WHAT YOU SHOULD DO. Each line below that contains the word "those" must be copied.

SOURCE RECORDS.
* * * *

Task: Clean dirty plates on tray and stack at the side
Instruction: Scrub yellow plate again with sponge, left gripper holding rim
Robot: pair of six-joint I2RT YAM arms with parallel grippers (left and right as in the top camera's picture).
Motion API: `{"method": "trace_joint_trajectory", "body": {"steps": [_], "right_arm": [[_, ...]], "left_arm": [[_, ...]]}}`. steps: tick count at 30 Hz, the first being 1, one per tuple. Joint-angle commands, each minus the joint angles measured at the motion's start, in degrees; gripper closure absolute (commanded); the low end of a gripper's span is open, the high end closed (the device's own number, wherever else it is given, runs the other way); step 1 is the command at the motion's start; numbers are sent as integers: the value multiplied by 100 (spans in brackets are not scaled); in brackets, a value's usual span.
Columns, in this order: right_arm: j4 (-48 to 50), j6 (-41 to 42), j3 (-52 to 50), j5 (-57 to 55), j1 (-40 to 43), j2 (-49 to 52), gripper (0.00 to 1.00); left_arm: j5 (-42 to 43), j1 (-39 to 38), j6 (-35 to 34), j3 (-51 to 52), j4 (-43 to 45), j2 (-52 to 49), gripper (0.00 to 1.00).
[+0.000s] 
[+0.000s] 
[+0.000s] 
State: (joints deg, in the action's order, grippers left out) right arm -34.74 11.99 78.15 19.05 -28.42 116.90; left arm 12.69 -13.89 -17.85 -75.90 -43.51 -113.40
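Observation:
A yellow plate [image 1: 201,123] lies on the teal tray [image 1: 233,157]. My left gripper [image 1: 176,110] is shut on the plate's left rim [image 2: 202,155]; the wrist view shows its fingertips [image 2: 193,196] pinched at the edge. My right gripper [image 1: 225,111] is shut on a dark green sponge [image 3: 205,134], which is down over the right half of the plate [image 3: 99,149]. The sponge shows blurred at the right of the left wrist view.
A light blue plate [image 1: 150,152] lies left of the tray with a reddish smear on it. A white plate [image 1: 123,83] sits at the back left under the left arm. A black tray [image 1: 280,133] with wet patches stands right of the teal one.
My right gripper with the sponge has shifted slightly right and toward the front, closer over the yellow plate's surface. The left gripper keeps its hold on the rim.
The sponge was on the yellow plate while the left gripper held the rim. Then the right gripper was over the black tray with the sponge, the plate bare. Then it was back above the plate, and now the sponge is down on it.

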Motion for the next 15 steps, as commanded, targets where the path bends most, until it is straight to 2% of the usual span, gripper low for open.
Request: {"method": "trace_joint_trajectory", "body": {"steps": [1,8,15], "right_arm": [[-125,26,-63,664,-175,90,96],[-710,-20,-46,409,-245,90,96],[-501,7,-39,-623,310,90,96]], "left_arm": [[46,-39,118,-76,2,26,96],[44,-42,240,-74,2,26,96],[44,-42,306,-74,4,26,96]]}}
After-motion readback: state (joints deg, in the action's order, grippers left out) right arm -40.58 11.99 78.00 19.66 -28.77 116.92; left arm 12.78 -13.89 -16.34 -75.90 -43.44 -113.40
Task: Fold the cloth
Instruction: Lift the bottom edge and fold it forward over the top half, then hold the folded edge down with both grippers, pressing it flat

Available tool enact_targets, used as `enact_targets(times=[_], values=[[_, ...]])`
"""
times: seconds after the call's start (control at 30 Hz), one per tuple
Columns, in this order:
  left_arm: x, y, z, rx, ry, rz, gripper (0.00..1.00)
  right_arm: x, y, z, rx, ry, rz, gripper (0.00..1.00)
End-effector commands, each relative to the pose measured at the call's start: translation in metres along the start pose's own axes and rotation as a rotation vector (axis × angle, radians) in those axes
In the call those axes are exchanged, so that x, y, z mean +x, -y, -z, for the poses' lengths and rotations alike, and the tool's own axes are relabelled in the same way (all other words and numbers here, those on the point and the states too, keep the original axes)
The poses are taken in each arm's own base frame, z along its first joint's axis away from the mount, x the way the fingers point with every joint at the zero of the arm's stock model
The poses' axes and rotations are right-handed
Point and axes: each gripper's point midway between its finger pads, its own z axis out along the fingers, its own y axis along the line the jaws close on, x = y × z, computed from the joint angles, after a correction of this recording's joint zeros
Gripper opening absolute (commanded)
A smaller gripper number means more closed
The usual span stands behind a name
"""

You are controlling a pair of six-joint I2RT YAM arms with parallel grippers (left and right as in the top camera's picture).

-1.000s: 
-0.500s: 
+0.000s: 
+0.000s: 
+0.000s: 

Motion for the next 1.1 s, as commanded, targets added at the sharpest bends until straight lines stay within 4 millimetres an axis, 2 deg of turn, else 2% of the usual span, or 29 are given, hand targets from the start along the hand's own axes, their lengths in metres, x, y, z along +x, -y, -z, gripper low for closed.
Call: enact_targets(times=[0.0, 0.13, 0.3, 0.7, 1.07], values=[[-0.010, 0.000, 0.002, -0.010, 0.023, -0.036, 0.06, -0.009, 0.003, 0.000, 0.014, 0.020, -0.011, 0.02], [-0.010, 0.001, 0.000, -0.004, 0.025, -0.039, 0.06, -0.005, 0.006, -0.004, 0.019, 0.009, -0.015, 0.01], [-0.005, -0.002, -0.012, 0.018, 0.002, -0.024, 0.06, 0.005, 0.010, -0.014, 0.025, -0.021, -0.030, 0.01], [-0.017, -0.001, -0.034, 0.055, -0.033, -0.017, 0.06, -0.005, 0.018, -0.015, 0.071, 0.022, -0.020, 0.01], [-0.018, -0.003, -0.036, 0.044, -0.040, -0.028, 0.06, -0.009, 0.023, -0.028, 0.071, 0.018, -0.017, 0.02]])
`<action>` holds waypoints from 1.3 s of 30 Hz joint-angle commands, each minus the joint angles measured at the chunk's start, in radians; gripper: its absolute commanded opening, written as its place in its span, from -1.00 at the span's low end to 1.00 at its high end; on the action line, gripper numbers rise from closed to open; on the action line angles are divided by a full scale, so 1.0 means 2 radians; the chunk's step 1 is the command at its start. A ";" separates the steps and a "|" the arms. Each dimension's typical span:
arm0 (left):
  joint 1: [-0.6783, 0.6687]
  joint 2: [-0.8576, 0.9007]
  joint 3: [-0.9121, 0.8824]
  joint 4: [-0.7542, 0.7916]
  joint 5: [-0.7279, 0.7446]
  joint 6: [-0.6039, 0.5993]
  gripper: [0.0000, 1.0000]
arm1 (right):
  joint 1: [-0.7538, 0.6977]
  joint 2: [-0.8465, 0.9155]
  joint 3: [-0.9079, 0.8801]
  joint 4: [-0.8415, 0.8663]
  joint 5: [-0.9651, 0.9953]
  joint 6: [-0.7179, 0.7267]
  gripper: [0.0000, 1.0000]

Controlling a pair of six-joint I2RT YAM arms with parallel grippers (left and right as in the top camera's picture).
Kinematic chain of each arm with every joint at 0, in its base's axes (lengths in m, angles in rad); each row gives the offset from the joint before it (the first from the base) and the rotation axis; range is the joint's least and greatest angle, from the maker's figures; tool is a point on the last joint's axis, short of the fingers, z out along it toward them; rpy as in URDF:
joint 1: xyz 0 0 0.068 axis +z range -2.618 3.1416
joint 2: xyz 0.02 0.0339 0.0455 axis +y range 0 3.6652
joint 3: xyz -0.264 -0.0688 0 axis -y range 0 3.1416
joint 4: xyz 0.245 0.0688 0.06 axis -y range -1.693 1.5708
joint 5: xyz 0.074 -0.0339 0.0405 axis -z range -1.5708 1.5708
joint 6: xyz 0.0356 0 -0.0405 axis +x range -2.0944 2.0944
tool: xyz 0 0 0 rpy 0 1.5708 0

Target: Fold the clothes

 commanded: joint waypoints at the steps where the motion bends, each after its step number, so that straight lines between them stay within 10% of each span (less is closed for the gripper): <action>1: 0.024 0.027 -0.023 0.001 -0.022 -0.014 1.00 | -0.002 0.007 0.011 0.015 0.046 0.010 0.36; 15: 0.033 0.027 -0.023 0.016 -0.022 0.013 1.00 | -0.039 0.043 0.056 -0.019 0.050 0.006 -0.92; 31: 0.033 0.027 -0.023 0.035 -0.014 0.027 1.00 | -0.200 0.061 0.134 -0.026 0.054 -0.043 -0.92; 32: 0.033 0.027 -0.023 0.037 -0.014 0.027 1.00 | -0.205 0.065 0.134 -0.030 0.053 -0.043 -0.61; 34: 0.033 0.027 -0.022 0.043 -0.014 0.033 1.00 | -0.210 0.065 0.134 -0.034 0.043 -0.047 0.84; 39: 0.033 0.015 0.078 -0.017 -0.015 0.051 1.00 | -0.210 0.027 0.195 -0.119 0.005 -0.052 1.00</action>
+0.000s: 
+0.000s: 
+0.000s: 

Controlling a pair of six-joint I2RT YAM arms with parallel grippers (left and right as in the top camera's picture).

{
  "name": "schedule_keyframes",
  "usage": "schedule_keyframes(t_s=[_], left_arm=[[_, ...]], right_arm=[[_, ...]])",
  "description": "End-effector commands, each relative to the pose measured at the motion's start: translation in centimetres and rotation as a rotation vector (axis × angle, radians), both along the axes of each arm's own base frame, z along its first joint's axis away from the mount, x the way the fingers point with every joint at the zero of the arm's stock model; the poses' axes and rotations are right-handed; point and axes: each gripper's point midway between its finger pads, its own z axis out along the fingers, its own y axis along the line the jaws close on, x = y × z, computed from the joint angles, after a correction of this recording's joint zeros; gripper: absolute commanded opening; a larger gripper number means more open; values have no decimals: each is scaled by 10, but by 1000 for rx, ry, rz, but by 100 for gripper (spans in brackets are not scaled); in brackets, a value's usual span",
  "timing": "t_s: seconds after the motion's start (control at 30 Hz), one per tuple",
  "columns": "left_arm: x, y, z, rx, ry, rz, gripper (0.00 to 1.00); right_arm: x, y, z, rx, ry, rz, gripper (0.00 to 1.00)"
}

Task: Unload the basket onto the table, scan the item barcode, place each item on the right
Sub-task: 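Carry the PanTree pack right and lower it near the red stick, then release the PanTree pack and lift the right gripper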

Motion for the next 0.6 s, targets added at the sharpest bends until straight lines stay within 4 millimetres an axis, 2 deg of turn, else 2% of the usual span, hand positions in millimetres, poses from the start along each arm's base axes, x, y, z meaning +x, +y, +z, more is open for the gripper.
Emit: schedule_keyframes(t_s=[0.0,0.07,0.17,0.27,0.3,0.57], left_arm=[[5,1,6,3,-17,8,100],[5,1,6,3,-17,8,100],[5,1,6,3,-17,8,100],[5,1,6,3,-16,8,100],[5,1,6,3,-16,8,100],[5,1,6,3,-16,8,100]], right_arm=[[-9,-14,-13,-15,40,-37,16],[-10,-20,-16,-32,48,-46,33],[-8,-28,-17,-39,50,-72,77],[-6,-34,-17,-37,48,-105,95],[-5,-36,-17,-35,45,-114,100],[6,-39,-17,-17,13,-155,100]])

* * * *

THE COMPLETED TASK.
End-effector commands, each relative to the pose measured at the call's start: translation in metres along the start pose's own axes and rotation as a rotation vector (axis × angle, radians) in those axes
In the call those axes are exchanged, so that x, y, z mean +x, -y, -z, for the poses' lengths and rotations alike, and the tool's own axes are relabelled in the same way (all other words and numbers here, those on the point and the states too, keep the original axes)

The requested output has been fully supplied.